The phone started to beep again.
“Fuck, that’s Jon. I told him I’d call back in an hour, but you know he’s a needy bitch. Are you going to be okay?
“Well, alright, love you. Text me every hour so I know you’re okay.
“Bye babe. Stay safe.”
She pulled herself up and headed for the water bottle as she answered the phone.
“Jon, that was like ten minutes. What do you want?”
She filled the bottle until a little bubble held by surface tension rose above the rim. Water spilled as she crossed the kitchenette.
“No, fuck, not you too. I just talked Becca out of it!
“It doesn’t mean the solution isn’t the same? Get some fucking therapy!
“I’m sorry, I don’t mean to be insensitive, but that’s the dumbest fucking thing I’ve ever heard! Of course you can keep going!”
She poured the water over the plant and turned around to get another bottle full.
“No, that’s not true.”
She filled it again and poured, barely looking at the fishbowl.
“You have plenty to give. Are you kidding? Your thesis is not your fucking magnum opus!”
She poured in another full bottle.
“No, don’t do that!”
When she poured the next bottle, water streamed over the edge, even the blossom was covered. Dirt floated up and around it, soiling the pretty white petals.
“Fuck, now look what I’ve done—no, not you.
“Look, you’re not the only one struggling.
“No really, maybe I’m fucking dead inside too!
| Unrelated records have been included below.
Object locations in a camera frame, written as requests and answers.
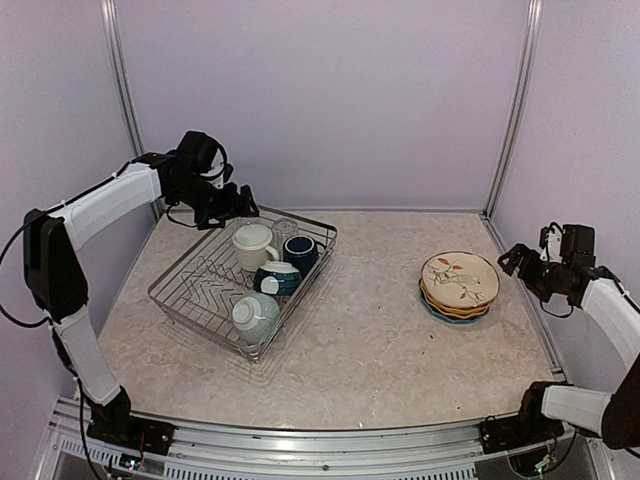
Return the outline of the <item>clear glass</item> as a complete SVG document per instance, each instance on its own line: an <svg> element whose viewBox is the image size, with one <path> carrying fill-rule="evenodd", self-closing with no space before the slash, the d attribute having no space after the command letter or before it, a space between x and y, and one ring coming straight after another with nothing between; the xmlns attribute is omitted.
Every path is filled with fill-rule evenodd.
<svg viewBox="0 0 640 480"><path fill-rule="evenodd" d="M259 217L241 217L237 220L237 228L240 229L244 226L256 225L260 223L261 220Z"/></svg>
<svg viewBox="0 0 640 480"><path fill-rule="evenodd" d="M298 234L298 224L291 218L281 217L272 224L274 240L277 244L283 244L289 238Z"/></svg>

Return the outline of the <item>cream bird pattern plate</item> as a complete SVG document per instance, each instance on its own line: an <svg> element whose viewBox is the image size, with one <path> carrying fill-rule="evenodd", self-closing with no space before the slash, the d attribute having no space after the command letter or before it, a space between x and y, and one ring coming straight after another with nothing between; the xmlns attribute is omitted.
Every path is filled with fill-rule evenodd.
<svg viewBox="0 0 640 480"><path fill-rule="evenodd" d="M464 251L433 255L423 264L421 279L436 302L454 308L491 303L500 290L499 276L492 264Z"/></svg>

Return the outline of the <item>navy white bowl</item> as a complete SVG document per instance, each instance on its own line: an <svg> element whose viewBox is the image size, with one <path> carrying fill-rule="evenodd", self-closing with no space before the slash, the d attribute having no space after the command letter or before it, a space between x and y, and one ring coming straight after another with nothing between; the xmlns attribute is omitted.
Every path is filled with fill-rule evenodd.
<svg viewBox="0 0 640 480"><path fill-rule="evenodd" d="M302 283L300 271L288 262L268 261L255 272L253 288L272 296L291 296Z"/></svg>

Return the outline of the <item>blue dotted plate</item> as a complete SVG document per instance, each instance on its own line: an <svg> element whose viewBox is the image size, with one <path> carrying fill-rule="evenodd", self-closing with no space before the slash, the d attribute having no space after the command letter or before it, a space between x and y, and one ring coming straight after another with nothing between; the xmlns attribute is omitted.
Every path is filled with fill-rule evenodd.
<svg viewBox="0 0 640 480"><path fill-rule="evenodd" d="M478 321L480 321L481 319L483 319L483 318L485 318L487 316L487 313L484 313L482 315L478 315L478 316L472 317L470 319L450 318L450 317L447 317L446 315L442 314L441 312L437 311L432 305L430 305L427 302L427 300L426 300L426 298L424 296L420 297L420 302L433 318L439 320L440 322L448 324L448 325L454 325L454 326L472 325L472 324L477 323Z"/></svg>

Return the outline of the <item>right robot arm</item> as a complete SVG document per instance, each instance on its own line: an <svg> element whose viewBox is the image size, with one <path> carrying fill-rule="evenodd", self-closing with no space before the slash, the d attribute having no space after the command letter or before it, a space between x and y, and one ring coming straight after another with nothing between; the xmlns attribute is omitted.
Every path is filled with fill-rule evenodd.
<svg viewBox="0 0 640 480"><path fill-rule="evenodd" d="M555 222L541 229L539 250L518 243L502 254L502 271L515 274L545 304L566 298L605 333L626 373L612 393L559 382L534 382L522 397L511 433L523 444L535 442L551 421L566 422L601 438L612 450L639 455L639 305L619 278L598 266L595 229Z"/></svg>

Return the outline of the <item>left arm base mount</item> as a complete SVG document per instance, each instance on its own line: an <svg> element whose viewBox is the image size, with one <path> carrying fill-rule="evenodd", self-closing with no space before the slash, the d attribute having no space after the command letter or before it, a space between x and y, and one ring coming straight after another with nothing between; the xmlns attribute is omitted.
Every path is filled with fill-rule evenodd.
<svg viewBox="0 0 640 480"><path fill-rule="evenodd" d="M91 410L88 436L108 444L167 456L176 427L171 423L135 416L124 388L106 405L84 396Z"/></svg>

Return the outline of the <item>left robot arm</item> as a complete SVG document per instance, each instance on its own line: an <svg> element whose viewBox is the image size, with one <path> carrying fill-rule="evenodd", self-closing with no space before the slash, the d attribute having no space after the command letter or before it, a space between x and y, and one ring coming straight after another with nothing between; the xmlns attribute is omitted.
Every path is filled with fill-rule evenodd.
<svg viewBox="0 0 640 480"><path fill-rule="evenodd" d="M81 394L100 417L102 430L121 445L140 434L131 401L98 345L88 309L89 288L78 252L134 210L163 201L193 212L190 228L223 228L259 208L249 186L231 180L224 147L204 132L189 131L167 153L146 153L107 179L46 210L28 212L11 236L23 241L24 280L45 312Z"/></svg>

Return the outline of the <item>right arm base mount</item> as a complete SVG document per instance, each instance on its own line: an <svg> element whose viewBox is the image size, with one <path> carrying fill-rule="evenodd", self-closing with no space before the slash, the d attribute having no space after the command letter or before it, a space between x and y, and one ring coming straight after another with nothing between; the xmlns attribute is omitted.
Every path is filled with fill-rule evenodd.
<svg viewBox="0 0 640 480"><path fill-rule="evenodd" d="M545 417L541 408L541 395L526 394L516 414L486 417L478 425L483 453L493 454L545 441L556 443L565 429L561 421Z"/></svg>
“Maybe I’m drowning too, but you’d never fucking know it, because I don’t threaten to fucking kill myself every time I have a bad day! That’s not how you live! You fucking deal with it, you fucking keep moving, you do your homework, you water the plant, and now I’ve killed it. And it’s your fault!
The girl in gym shorts stood leaning over the flooded chrysanthemum weeping.
“That’s it, I’m calling the cops.
“No, seriously, you need to go to the hospital.
“Don’t you dare. I’m calling them right now.
She hung up the phone, dialed 911, and walked into her bedroom as the phone rang.
Two weeks later, all the water had evaporated. The flower was brown and dry and shriveled, and it still sat in the same place getting the same sunlight. The girl in gym shorts walked in and placed down her bag and bent over to untie her shoes. A boy in gym shorts followed her in, and began to do the same.
“You can sleep here,” she said, pointing at the couch. He groaned.
“I know it sucks, but the doctors said you need supervision, and I can’t leave you alone at night.”
“Ugh, I know, okay.” His fresh white socks gleamed on the off white doormat, possibly the brightest thing in the apartment besides the sale sticker on the box of crackers. He stepped past the entrance area and towards the kitchenette, before noticing the flower and the fishbowl. “What’s this?”
“A white chrysanthemum.”
“Looks pretty brown to me.”
“Well it wasn’t always.”
“No, I mean why do you have it?” He ran his fingers over the fragile body.
“My mom gave it to me.”
“I thought you two were having problems.”
“In the victorian days, there was this thing where flowers had different meanings. And so when you give someone a bouquet, it would have a meaning to it. Like yellow roses for friendship and an anemone for anticipation would mean that you were excited to make someone’s acquaintance. Or something like that. My mom bought me a book about it when I was a kid. Anyway, my parents were getting divorced, and my mom gave me a white chrysanthemum. Chrysanthemums as a whole mean fidelity, and white ones also mean truth. So my mom was promising to be there for me.”
“You’ve had them all this time?”
“No, but I went out and bought a new one about a month ago. I needed a little reminder.”
“What does a chrysanthemum look like?”
“Kind of a long-stemmed flower, looks like a quick puff of colored smoke.”
“Well, it doesn’t anymore.”
The boy in gym shorts picked up the fishbowl and carried it into the kitchen. He turned over the bowl and shook it until the dried up chrysanthemum and all of its bed were in the trash. The thing was done.